▶ [What you will do]
Nothing belongs in the answer except the lines of the material that include "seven".

########################################

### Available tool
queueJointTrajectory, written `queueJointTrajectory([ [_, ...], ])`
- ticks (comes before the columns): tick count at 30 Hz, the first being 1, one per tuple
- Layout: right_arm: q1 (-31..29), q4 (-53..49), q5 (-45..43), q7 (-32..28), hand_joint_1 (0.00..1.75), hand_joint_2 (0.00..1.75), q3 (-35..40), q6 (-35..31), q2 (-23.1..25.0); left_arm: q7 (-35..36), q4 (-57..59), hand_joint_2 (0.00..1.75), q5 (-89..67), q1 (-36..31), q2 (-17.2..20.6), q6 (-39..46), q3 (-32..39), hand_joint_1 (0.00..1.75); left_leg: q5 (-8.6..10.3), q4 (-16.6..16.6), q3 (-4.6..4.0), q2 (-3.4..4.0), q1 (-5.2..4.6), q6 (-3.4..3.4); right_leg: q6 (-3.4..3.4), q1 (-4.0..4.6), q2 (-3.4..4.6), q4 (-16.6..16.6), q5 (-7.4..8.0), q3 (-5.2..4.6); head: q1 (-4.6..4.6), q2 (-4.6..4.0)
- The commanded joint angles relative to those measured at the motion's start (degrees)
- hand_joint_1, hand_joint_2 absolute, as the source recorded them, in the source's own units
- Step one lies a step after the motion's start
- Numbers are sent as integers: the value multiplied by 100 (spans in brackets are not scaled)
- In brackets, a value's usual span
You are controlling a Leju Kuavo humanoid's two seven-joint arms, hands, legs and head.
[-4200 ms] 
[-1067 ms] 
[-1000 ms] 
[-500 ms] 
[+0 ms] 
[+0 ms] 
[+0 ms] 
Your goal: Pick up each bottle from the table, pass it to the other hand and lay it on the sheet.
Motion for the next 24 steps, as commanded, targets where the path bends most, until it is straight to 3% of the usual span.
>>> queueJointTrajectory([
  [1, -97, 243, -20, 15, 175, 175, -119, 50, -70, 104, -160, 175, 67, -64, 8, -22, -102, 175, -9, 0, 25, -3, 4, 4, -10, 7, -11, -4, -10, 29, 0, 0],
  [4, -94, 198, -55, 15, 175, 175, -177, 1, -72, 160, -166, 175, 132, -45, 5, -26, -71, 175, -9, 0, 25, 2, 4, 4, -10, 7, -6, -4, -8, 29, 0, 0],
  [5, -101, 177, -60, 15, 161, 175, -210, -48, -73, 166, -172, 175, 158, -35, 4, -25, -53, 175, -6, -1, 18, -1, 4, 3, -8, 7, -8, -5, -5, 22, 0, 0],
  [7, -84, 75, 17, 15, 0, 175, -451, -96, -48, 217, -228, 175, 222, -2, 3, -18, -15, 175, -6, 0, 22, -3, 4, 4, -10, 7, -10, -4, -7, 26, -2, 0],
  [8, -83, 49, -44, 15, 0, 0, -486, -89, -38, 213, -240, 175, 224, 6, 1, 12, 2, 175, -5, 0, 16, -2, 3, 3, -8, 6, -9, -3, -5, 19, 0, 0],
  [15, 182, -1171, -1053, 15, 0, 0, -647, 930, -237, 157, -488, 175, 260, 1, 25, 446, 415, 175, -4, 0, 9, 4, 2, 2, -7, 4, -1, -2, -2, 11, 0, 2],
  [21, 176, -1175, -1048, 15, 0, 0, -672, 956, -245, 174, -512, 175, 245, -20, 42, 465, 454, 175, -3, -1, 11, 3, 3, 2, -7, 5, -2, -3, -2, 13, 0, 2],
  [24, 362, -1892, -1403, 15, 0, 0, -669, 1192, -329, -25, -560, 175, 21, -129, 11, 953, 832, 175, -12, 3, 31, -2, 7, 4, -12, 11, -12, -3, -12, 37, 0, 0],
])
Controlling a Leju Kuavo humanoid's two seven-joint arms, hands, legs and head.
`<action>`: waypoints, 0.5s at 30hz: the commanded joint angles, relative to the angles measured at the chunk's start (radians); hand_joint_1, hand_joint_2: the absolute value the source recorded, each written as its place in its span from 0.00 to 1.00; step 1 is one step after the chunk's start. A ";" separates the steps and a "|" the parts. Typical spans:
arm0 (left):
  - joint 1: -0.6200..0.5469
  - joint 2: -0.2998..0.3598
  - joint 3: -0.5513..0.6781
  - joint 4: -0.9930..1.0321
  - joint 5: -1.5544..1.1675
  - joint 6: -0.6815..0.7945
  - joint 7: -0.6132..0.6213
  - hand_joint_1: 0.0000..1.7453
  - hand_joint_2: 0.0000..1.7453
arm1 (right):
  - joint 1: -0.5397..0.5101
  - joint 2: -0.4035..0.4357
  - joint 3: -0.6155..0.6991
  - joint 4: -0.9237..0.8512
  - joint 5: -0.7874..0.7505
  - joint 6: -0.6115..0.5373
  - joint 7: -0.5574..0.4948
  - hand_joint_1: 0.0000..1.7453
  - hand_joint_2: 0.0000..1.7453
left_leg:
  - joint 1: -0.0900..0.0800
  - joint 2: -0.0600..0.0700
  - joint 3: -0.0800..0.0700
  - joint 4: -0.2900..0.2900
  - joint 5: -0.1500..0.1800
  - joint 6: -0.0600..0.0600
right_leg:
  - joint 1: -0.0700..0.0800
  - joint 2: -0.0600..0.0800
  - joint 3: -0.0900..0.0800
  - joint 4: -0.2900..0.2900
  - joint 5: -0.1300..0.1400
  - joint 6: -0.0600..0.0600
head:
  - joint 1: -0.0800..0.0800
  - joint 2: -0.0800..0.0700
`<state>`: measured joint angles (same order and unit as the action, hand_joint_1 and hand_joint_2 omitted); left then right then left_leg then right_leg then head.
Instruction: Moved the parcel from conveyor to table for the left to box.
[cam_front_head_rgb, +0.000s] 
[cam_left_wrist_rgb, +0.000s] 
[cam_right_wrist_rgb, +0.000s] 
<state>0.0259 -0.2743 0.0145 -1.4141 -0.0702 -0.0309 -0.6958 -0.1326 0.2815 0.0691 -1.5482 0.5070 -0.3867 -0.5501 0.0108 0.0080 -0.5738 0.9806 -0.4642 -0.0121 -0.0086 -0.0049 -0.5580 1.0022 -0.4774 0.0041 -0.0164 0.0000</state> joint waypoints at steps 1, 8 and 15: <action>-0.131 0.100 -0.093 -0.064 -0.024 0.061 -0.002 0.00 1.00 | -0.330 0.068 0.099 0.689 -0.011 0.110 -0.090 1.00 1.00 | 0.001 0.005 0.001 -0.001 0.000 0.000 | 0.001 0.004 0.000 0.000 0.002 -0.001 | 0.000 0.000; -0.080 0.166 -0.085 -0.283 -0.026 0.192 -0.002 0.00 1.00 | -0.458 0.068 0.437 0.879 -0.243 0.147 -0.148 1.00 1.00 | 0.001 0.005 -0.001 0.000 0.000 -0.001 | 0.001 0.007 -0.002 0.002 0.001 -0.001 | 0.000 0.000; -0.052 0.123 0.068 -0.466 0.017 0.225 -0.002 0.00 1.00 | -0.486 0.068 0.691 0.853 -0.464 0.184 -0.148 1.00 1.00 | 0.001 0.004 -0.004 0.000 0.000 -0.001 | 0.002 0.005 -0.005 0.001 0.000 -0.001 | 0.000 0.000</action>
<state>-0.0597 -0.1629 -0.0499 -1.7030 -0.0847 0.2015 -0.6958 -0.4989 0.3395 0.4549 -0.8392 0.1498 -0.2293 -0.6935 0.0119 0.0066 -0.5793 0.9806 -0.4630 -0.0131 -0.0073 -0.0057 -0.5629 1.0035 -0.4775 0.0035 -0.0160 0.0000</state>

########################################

▶ [Answer section]
You are controlling a Leju Kuavo humanoid's two seven-joint arms, hands, legs and head.
Controlling a Leju Kuavo humanoid's two seven-joint arms, hands, legs and head.

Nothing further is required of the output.